Girl at centre of court battle is beyond my control, says father


An Egyptian former teacher who took his daughter from her English mother five years ago has told a judge the youngster is now 3,500 miles from the UK and beyond his control.

Elsa Salama - who will be 10 in February - vanished in December 2011 after her father Tamer Salama took her from her mother Naomi Button while all three were visiting Egypt, judges have heard.

Ms Button, a leadership consultant in her 40s from Leeds, has not seen Elsa since and has launched family court action in England in the hope of getting her back.

Mr Salama - who lives in Manchester and has lived in Nottingham and Southampton - was jailed in January 2012 for breaching judges' orders to arrange Elsa's return to England or to reveal where she was.

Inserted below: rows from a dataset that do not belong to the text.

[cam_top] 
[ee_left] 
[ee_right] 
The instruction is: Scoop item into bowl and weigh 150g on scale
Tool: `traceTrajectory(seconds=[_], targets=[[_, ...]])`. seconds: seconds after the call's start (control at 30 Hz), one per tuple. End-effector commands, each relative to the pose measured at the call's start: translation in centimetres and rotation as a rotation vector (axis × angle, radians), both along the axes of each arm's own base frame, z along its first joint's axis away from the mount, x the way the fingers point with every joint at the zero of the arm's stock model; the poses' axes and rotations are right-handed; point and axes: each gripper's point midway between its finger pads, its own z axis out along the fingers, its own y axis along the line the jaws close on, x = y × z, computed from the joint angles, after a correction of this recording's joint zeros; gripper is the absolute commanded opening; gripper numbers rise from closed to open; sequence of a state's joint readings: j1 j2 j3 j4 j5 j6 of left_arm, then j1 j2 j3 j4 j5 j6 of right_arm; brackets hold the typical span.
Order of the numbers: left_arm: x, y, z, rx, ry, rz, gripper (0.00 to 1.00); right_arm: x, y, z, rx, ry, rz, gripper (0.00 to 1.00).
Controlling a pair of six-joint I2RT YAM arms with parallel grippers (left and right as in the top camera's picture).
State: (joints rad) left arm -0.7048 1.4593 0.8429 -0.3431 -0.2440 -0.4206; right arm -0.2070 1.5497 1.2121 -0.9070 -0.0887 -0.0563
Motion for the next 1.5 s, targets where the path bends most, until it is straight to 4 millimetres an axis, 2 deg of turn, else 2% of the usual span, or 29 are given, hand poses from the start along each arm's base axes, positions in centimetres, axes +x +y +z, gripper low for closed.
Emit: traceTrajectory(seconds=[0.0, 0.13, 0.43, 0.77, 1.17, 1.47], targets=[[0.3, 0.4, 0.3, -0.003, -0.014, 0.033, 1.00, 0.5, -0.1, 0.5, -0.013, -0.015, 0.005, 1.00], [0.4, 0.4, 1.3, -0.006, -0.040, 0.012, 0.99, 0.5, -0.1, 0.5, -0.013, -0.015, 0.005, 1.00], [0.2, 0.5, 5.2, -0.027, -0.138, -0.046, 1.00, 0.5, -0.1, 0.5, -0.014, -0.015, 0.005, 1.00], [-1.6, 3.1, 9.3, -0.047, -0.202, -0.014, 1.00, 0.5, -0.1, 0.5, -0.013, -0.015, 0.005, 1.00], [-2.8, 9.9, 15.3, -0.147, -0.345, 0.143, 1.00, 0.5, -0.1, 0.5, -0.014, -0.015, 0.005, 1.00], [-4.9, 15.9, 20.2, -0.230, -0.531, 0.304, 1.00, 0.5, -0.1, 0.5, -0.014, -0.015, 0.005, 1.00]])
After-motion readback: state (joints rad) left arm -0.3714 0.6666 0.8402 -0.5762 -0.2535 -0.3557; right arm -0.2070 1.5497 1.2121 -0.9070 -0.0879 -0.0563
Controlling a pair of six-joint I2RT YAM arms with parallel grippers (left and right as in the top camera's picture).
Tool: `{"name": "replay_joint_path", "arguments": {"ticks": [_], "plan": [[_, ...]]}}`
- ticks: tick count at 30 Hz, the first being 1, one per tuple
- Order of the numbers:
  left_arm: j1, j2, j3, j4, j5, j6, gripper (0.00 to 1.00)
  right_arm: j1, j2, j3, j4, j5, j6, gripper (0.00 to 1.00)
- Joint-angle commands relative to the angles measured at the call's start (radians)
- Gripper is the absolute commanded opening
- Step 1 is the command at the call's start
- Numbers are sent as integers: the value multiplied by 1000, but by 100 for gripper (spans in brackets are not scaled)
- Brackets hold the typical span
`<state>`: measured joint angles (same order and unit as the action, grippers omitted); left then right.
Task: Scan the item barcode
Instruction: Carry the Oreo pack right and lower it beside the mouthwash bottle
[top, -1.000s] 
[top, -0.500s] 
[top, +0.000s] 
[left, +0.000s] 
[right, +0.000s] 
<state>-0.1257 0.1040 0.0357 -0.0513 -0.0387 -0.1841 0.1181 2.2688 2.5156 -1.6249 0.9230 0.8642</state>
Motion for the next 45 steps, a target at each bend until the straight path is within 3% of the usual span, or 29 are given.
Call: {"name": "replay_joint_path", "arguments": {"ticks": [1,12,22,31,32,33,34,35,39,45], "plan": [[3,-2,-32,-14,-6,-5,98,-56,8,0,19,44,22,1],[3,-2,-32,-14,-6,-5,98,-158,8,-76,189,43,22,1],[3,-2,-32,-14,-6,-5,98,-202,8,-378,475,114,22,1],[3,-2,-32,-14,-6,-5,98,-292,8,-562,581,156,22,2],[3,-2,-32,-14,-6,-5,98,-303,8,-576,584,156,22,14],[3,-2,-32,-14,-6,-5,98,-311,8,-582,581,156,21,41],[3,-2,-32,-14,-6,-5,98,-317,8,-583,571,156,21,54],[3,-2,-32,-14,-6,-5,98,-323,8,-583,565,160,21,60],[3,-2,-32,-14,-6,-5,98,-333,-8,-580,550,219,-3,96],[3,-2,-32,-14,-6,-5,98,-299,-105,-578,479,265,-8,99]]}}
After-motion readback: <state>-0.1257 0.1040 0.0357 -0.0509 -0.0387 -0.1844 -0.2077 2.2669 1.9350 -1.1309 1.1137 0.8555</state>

He was released in December 2013 after a judge ruled that continuing to keep him in prison was no longer proportionate or justifiable.

Mr Justice Baker, the judge currently overseeing the litigation at hearings in the Family Division of the High Court in London, has heard that Elsa is living with Mr Salama's mother in Cairo.

And Mr Salama, who is also in his 40s, says Elsa is under the control of his relatives in Egypt.

"The people who are in control are 3,500 miles away," Mr Salama told Mr Justice Baker at the latest hearing on Friday. "The family is in control."

He added: "The family is not prepared to do anything (Elsa) is not willing to do."

Mr Salama has failed in a bid to bar journalists from reporting the latest stage of litigation.

He says detail aired at private family court hearings should remain private.

He has complained that previous media coverage has been partisan and has not given his side of the story.

But Mr Justice Baker says the case has previously been reported as a result of Mr Salama being jailed for contempt at a public hearing.

He said judges had made enormous efforts to reunite Elsa with her mother in recent years - and he said the media had assisted

He said on any view the case was in the public domain.

And he says the latest stage of the litigation can be reported.